*EXERCISE DIRECTIONS:* Print exactly those lines that run from the beginning of the data to the line bearing "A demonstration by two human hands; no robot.", inclusive.

*INFORMATION SUPPLIED:*
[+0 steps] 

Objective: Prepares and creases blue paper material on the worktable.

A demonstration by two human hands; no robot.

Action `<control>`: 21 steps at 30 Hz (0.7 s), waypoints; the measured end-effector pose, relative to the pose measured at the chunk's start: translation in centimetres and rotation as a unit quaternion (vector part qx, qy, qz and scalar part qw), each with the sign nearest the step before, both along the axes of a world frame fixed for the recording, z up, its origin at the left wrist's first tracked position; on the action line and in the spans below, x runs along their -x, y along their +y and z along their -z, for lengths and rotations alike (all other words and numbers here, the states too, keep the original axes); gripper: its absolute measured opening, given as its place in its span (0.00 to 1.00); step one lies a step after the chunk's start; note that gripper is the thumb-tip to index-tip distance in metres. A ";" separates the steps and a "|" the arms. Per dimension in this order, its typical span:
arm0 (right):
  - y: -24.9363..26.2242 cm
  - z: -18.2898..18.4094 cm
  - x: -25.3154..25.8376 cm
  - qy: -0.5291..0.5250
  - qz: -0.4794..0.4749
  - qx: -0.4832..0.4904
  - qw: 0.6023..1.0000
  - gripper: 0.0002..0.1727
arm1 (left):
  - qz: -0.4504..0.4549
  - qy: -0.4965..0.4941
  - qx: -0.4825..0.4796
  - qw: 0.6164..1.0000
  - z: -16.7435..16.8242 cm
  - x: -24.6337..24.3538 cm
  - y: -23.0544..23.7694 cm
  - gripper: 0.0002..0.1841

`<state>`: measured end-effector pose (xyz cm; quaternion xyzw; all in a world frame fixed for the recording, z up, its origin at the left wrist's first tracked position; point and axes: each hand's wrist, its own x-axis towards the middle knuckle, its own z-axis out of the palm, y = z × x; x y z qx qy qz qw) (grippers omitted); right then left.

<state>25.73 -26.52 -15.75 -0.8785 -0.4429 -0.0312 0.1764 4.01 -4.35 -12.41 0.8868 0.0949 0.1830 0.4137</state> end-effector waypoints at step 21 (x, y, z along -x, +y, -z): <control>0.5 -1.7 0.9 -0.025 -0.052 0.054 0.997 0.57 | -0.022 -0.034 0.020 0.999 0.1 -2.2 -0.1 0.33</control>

*TASK SOLUTION:*
[+0 steps] 

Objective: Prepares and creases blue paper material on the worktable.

A demonstration by two human hands; no robot.

The response is complete as it stands.